Anticipating uncertainty mostly from data input to query output has long been a crucial task in science-based application domains such as RFID networks, radar sensor networks, GPS systems, and camera sensor networks. While these types of uncertain data streams were fed into current stream processing systems that enable monitoring apps, the results were unsatisfying, which is essential for tracking usage applications. Furthermore, due to the size of these data streams, exceptional performance for real-world applications was required, which required sophisticated data processing in an offline mode (Chen & Chen, 2020). Mining evolved as a response to the problem of uncertain quality results, and it has gained prominence in research due to its numerous applications for addressing a wide range of difficulties. Mining has received a lot of interest in the research of uncertain data streams because of its property of evaluating uncertain data using its characteristics (Li et al., 2018). This is due to the vast diversity of data collection strategies that are commonly utilized.

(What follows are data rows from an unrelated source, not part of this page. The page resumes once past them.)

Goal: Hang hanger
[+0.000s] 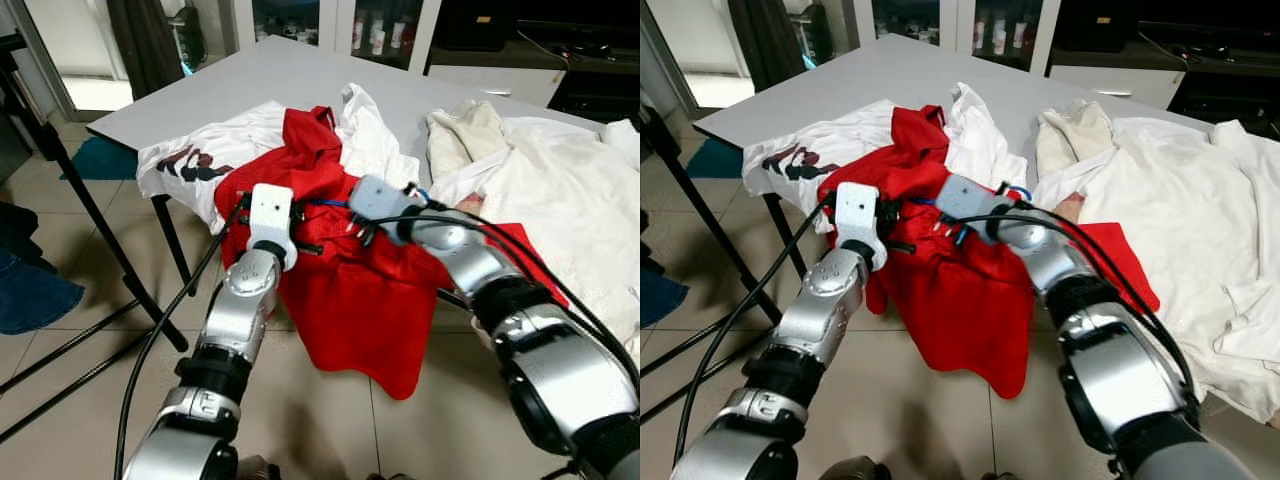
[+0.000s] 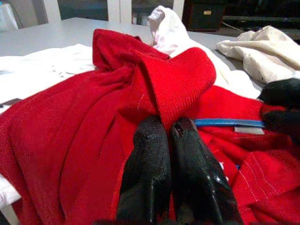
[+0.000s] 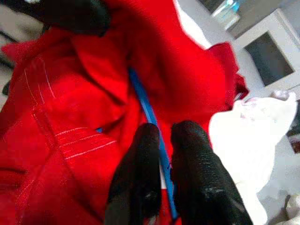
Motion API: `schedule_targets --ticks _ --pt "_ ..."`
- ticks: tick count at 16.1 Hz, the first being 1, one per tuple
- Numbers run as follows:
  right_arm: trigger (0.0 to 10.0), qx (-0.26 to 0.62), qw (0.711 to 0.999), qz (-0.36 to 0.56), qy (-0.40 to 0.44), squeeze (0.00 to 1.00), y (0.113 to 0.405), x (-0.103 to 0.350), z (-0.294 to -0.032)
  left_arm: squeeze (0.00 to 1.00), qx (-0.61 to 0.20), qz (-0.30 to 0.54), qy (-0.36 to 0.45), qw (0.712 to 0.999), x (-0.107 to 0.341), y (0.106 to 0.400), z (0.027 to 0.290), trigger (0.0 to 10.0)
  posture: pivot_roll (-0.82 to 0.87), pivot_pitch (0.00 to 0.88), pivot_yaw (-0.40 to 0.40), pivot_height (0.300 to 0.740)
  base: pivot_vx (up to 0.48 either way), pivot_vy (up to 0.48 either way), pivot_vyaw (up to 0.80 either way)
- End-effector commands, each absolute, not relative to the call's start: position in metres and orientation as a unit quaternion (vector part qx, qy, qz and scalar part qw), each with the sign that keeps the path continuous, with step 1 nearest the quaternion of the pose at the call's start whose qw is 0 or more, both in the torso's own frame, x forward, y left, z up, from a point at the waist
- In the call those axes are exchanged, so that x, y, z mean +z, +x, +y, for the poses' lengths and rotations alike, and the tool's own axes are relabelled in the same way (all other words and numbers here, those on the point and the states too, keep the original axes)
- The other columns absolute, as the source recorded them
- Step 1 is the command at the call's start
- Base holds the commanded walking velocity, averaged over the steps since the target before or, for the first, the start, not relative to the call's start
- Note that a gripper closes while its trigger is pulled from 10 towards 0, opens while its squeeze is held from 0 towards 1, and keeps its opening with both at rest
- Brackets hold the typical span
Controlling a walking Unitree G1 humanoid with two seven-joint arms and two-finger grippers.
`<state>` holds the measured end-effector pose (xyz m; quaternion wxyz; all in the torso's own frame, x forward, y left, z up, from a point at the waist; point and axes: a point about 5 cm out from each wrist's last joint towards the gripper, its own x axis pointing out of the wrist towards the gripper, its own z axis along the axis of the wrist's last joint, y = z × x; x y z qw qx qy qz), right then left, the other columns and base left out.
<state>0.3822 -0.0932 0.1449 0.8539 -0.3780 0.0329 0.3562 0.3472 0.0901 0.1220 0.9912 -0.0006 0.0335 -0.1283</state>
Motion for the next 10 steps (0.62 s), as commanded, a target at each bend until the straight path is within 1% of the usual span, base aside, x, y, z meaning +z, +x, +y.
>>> schedule_targets --ticks 1,2,3,4,5,6,8,10 --pt "10.0 0.35 0.845 0.047 -0.401 1.0 0.385 0.145 -0.092 0.0 -0.125 0.029 0.002 0.992 0.126 0.347 0.091 10.0 0.13 0.016 -0.009 0.74 0.0 0.0 0.0" --pt "10.0 0.351 0.843 0.054 -0.403 1.0 0.385 0.143 -0.091 0.0 -0.121 0.026 0.001 0.992 0.127 0.347 0.093 10.0 0.13 0.016 -0.009 0.74 0.0 0.0 0.0" --pt "10.0 0.348 0.84 0.065 -0.412 0.96 0.385 0.14 -0.09 0.0 -0.116 0.023 0.0 0.993 0.13 0.347 0.096 10.0 0.14 0.016 -0.013 0.74 0.0 0.0 0.0" --pt "10.0 0.344 0.839 0.072 -0.415 0.41 0.385 0.138 -0.09 0.0 -0.113 0.022 -0.001 0.993 0.131 0.347 0.097 10.0 0.14 0.015 -0.014 0.74 0.0 0.0 0.0" --pt "10.0 0.337 0.838 0.08 -0.422 0.07 0.386 0.136 -0.09 0.0 -0.111 0.021 -0.001 0.994 0.131 0.347 0.098 10.0 0.14 0.014 -0.016 0.74 0.0 0.0 0.0" --pt "10.0 0.324 0.838 0.095 -0.428 0.0 0.386 0.132 -0.091 0.0 -0.11 0.021 -0.001 0.994 0.131 0.346 0.099 10.0 0.14 0.014 -0.016 0.74 0.0 0.0 0.0" --pt "10.0 0.282 0.857 0.129 -0.412 0.0 0.388 0.127 -0.097 0.0 -0.112 0.021 -0.001 0.994 0.132 0.345 0.098 10.0 0.13 0.014 -0.016 0.74 0.0 0.0 0.0" --pt "10.0 0.261 0.871 0.145 -0.389 0.0 0.389 0.125 -0.1 0.0 -0.113 0.021 -0.001 0.993 0.132 0.345 0.097 10.0 0.14 0.02 -0.015 0.74 0.0 0.0 0.0"
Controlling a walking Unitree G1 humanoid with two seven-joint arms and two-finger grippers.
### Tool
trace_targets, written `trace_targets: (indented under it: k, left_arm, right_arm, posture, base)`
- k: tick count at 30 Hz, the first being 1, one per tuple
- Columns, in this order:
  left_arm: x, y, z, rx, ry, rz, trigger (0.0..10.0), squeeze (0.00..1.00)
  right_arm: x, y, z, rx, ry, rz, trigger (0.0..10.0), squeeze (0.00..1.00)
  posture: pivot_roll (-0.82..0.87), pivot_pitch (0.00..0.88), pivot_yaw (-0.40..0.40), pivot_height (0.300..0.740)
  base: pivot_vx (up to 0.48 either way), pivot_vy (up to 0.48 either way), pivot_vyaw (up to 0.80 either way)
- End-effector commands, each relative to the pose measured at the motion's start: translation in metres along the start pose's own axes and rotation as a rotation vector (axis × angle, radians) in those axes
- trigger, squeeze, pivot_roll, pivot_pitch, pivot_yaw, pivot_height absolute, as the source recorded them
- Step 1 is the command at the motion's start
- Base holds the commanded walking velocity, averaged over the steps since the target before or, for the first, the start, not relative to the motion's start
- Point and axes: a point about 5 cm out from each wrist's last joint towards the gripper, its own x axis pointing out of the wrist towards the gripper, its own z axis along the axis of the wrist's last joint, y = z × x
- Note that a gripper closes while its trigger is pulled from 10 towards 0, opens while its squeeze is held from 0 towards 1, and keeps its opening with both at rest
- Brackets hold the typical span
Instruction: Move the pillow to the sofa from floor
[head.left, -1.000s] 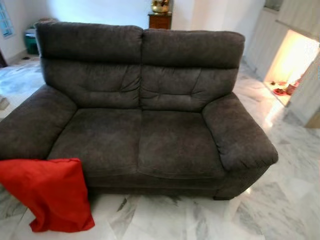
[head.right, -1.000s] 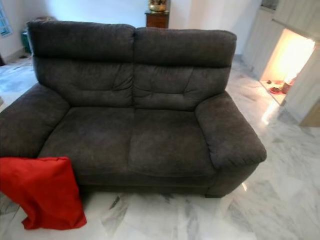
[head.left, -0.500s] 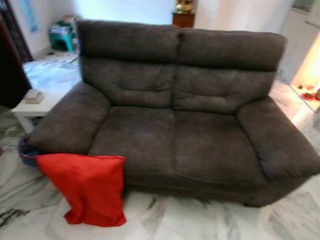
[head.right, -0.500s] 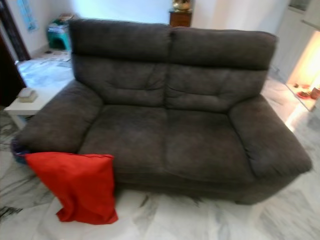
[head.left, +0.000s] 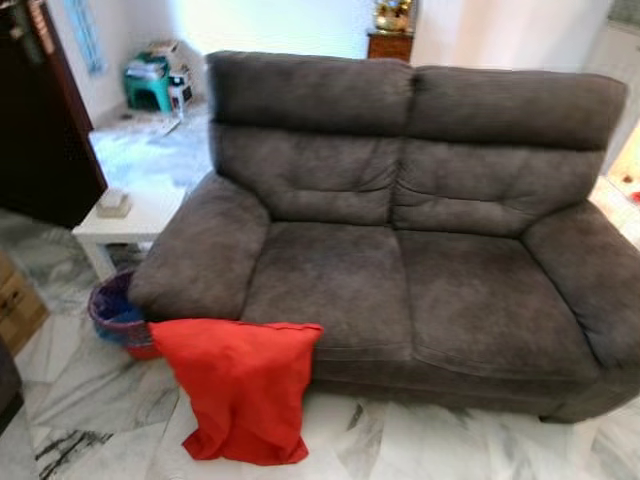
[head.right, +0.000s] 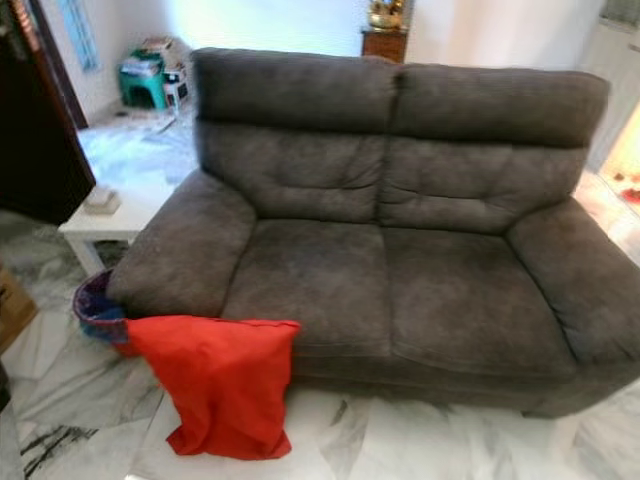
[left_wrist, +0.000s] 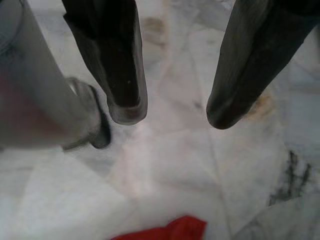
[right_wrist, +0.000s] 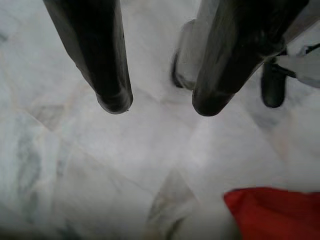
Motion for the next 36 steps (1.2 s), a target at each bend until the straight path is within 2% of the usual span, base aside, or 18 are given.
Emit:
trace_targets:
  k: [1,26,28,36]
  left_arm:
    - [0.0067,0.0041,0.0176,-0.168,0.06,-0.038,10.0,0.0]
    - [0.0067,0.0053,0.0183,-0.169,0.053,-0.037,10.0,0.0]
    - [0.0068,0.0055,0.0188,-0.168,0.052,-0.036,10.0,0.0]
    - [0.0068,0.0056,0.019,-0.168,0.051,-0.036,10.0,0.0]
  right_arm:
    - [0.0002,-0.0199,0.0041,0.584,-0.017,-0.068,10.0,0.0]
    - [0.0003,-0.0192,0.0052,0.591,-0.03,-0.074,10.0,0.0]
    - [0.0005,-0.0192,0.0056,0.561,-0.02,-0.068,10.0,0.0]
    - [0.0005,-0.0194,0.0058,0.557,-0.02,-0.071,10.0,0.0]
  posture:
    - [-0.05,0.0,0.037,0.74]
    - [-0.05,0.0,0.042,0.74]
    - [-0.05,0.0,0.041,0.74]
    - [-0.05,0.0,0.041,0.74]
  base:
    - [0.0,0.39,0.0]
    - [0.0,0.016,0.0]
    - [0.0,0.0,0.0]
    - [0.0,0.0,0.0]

Many datasets were still noisier while mining uncertain data, posing a variety of issues therein dataset's processing, cleansing, as well as mining. Predictions necessitated the employment of a streaming approach which would both evaluate as well as rebuild the data whilst conducting adaptive cleaning on these uncertain streaming data (Wahab et al., 2021). This estimate generates error variances as well as uncertain probability density distributions. Generally, a wide range of online techniques should be presented for the available data as well as to find the missing data, which corresponds to the previously estimated errors. This results in higher error values from the given data in comparable circumstances and should be increased for each estimation. As a result, when processing the presented data, the mining approach must conduct cleansing and estimating to minimize error values (Han et al., 2018).
Data mining algorithms' results were typically influenced by flaws inside the raw data. Any attribute having a strong error rate, for example, is much less dependable during data mining than one having a moderate error rate. Even if distinct attributes, as well as recordings, might have to be handled diversely for mining operations, the overall quality of its basic findings for data mining tasks may suffer the consequences (Liang et al., 2019). While using a flexible model for the uncertainty that assumes a standard error for an unpredicted underlying data element. This also implies that the entire probability distribution function of that same information has been known, resulting in a system that is lower noise resistant. As a limited standard error for uncertainty data could be present in real-time applications, it has been shown that it is inefficient to solve these uncertainty values since it requires online techniques to perform data prediction and collection (Liu et al., 2012).